## Assigned task
Find all the lines in the material below with the word "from", and copy them.

## Data
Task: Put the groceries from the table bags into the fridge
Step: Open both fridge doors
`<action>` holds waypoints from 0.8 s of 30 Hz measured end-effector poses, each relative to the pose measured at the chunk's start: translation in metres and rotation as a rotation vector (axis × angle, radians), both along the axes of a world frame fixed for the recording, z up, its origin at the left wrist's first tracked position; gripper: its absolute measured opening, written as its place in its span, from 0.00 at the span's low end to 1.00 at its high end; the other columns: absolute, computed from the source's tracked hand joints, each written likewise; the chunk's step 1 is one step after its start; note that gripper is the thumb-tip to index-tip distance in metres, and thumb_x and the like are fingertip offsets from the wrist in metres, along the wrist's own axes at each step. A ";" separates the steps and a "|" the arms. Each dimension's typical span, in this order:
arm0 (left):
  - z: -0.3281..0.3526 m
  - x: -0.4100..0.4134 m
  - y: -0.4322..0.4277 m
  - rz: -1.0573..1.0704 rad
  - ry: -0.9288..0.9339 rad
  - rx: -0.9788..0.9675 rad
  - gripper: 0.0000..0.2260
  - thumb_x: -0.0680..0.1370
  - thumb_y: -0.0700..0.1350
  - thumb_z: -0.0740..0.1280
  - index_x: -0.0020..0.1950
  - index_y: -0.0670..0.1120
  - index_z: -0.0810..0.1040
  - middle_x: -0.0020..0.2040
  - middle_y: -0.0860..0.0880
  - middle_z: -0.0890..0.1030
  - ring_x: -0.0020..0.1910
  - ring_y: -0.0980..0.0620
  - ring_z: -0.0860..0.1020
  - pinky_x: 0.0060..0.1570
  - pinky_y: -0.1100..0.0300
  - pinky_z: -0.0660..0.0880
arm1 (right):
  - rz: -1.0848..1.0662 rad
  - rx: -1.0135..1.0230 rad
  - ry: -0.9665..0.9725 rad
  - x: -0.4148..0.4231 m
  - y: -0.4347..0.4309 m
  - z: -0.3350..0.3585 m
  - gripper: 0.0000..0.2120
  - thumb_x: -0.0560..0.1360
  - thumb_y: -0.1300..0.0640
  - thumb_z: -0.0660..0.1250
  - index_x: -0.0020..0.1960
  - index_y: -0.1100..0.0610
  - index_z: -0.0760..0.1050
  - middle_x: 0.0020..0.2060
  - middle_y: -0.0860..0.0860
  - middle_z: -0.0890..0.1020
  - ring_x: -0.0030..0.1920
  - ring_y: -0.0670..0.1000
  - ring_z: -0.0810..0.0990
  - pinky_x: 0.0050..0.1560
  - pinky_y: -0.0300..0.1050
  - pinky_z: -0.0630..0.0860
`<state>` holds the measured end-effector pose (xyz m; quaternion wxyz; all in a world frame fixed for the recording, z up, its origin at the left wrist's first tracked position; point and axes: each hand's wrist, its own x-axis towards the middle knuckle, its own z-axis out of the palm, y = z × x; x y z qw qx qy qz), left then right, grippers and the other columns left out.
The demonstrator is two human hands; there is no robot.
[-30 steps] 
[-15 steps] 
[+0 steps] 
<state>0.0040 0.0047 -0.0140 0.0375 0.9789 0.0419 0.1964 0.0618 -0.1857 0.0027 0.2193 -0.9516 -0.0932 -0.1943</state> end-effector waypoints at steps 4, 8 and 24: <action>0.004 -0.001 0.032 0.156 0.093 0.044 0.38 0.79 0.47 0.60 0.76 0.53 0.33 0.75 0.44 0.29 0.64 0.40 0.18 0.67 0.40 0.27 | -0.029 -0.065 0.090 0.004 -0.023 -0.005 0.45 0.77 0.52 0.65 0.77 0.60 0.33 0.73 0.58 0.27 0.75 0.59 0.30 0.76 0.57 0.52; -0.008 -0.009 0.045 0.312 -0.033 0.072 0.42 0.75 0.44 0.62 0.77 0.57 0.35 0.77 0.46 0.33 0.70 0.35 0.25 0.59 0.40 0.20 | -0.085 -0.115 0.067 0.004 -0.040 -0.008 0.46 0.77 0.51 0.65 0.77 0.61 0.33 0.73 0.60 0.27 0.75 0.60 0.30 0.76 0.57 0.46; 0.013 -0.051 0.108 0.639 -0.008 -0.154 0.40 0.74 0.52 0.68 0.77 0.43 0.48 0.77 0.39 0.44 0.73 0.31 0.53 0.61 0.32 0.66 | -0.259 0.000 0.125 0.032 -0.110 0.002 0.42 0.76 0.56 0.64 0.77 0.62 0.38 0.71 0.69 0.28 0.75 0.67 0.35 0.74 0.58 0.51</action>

## Solution to this problem
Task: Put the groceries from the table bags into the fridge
`<action>` holds waypoints from 0.8 s of 30 Hz measured end-effector poses, each relative to the pose measured at the chunk's start: translation in metres and rotation as a rotation vector (axis × angle, radians), both along the axes of a world frame fixed for the recording, z up, its origin at the left wrist's first tracked position; gripper: its absolute measured opening, written as its place in its span, from 0.00 at the span's low end to 1.00 at its high end; the other columns: absolute, computed from the source's tracked hand joints, each written likewise; the chunk's step 1 is one step after its start; note that gripper is the thumb-tip to index-tip distance in metres, and thumb_x and the like are fingertip offsets from the wrist in metres, along the wrist's own axes at each step. A ";" separates the steps and a "|" the arms. Each dimension's typical span, in this order:

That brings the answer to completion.